23 Soc.sec.rep.ser. 527, Unempl.ins.rep. Cch 14246adonald E. Buckler, Appellant, v. Otis R. Bowen, Secretary of Health and Human Services, Appellee, 860 F.2d 308 (8th Cir. 1988)

Annotate this Case
U.S. Court of Appeals for the Eighth Circuit - 860 F.2d 308 (8th Cir. 1988) Submitted Aug. 12, 1988. Decided Nov. 1, 1988

N.E. Brown, St. Louis, Mo., for appellant.

Joseph B. Moore, Asst. U.S. Atty., St. Louis, Mo., for appellee.

Before McMILLIAN, JOHN R. GIBSON, and MAGILL, Circuit Judges.


Donald E. Buckler appeals from the district court's1  order affirming the decision of the Secretary of Health and Human Services (Secretary) denying Buckler's application for disability benefits under 42 U.S.C. § 416(i). We affirm.

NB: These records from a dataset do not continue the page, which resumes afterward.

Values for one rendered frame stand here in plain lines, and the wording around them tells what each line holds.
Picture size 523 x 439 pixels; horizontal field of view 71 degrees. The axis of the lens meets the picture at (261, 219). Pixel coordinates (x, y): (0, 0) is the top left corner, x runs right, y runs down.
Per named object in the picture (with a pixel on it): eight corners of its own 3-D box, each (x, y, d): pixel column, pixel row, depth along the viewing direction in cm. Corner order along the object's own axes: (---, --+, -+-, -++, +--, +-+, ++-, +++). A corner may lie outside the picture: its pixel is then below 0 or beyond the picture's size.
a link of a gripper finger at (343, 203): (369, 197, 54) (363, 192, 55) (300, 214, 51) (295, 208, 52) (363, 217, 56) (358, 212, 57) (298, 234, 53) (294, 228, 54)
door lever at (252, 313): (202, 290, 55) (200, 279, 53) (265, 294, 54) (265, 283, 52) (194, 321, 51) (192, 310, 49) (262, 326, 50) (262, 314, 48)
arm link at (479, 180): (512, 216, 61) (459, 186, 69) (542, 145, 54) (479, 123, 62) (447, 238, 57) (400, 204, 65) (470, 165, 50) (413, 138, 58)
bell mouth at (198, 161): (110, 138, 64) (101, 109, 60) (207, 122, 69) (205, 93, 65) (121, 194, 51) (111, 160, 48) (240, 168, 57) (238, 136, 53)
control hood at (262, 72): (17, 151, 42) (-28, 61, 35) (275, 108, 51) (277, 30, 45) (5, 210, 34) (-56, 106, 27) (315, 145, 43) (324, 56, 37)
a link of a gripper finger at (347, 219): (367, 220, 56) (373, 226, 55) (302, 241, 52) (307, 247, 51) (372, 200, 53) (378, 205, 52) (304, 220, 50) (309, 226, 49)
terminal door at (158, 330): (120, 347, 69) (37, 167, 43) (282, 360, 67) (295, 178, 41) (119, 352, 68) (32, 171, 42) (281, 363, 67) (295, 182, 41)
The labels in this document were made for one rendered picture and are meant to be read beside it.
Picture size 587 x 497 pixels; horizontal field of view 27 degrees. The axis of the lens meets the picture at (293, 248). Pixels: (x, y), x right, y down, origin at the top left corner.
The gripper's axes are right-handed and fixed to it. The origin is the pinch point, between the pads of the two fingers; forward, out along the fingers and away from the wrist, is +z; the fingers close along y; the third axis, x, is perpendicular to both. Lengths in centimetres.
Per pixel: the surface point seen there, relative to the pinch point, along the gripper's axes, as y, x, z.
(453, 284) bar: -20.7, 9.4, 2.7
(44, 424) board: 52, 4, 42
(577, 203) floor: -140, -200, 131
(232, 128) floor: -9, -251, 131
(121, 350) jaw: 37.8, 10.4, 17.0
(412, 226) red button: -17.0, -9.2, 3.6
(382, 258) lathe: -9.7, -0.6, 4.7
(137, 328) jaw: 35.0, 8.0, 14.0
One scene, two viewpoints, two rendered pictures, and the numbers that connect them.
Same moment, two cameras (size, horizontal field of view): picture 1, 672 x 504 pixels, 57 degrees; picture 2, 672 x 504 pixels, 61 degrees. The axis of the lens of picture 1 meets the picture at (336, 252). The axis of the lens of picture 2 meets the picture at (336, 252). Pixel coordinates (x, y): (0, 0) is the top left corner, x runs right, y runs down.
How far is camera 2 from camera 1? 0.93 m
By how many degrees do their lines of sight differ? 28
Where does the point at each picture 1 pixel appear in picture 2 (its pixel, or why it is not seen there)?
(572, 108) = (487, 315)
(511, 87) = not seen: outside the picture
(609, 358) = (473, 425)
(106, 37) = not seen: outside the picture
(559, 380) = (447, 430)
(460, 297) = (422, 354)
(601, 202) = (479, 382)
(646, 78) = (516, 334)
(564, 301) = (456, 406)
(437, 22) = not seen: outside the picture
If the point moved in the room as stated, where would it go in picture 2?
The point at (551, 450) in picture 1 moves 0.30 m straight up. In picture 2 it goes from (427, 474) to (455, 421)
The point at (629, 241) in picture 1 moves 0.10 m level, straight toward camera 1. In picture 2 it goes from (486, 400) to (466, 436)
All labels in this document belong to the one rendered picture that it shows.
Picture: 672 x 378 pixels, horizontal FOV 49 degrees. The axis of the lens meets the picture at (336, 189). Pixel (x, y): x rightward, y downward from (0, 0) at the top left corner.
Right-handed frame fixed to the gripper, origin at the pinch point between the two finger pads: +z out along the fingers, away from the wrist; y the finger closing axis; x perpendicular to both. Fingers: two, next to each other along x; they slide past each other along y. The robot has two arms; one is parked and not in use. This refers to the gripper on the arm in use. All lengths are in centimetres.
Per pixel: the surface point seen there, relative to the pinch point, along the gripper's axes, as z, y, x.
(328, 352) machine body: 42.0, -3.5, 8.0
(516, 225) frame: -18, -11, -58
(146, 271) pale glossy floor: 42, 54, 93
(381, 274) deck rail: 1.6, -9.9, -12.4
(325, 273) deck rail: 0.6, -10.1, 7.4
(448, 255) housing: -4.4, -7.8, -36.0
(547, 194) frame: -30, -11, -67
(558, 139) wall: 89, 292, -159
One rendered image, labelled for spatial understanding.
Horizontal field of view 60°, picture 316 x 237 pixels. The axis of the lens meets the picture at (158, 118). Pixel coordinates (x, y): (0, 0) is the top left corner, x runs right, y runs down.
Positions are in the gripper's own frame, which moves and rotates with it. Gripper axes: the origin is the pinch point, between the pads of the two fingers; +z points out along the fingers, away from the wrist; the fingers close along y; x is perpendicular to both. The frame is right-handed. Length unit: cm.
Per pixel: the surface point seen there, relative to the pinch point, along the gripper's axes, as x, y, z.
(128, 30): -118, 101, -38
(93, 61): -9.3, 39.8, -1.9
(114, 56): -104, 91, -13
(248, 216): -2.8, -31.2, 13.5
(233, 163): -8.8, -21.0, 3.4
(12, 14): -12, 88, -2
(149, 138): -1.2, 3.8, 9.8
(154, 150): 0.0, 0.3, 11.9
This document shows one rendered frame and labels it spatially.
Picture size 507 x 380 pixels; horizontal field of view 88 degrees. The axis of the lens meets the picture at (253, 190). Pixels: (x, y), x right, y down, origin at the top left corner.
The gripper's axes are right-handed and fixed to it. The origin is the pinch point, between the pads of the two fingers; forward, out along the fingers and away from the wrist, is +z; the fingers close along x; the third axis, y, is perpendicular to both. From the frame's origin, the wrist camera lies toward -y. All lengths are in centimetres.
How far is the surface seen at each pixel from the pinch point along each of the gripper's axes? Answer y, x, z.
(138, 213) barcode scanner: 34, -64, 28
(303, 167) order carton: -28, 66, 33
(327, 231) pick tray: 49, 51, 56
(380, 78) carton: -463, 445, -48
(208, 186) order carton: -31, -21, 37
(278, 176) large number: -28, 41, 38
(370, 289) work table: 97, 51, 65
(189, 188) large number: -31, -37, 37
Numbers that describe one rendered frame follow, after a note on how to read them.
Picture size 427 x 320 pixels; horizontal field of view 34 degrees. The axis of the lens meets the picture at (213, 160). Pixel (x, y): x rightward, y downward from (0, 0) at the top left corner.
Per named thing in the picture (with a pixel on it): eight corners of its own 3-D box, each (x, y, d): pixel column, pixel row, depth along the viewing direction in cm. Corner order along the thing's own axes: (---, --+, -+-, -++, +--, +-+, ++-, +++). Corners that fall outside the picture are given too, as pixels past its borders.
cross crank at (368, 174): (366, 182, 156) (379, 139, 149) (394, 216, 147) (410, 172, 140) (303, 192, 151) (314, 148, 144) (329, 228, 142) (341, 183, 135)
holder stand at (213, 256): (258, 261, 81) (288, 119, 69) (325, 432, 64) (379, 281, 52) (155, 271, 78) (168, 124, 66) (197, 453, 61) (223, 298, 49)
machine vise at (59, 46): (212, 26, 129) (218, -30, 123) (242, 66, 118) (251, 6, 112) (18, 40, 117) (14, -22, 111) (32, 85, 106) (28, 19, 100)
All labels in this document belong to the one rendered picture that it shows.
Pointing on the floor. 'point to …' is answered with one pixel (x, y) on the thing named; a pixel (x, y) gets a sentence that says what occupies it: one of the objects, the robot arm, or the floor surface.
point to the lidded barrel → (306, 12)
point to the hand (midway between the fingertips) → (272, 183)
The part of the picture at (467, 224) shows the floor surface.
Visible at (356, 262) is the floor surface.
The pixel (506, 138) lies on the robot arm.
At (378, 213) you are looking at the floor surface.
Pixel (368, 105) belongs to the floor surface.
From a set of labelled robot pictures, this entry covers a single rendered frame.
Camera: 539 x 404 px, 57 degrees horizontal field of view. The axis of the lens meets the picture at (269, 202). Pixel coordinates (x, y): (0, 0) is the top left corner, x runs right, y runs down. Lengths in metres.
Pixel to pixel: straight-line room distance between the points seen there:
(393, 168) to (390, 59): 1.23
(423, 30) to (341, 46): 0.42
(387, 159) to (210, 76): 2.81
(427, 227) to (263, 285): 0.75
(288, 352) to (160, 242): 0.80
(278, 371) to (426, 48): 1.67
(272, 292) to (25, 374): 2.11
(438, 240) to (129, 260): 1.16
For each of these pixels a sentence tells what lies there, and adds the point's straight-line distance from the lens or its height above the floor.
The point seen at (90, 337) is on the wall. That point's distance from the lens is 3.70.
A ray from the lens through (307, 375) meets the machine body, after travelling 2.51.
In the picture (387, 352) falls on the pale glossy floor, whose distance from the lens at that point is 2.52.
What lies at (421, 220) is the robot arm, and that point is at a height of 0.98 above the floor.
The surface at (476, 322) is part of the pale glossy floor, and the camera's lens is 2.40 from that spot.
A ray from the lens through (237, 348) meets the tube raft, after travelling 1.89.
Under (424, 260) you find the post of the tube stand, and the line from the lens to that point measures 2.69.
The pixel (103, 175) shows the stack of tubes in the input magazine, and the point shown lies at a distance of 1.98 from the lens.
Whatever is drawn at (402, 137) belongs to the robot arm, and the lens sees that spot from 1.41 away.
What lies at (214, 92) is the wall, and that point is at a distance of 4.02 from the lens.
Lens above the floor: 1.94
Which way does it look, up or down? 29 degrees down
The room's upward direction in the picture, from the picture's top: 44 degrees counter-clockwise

Buckler was born in November 1926, graduated from high school, worked as a letter carrier for the United States Postal Service from 1949 to 1980, and had some experience showing real estate during the sixties and seventies. Buckler has a medical history of degenerative disc disease and herniated disc, and underwent disc fusion operations in 1974 and May 1982. In June 1980, he left his job as a letter carrier at the suggestion of his treating orthopedic physician, Dr. Russell. He filed this application in June 1982, alleging disability since November 1981. Despite his operations, Buckler alleges that he continues to suffer back pain, stiffness, and soreness, radiating into his left hip and leg, which he claims prevents him from performing any type of work. He last met the insured status requirements at the close of December 1983.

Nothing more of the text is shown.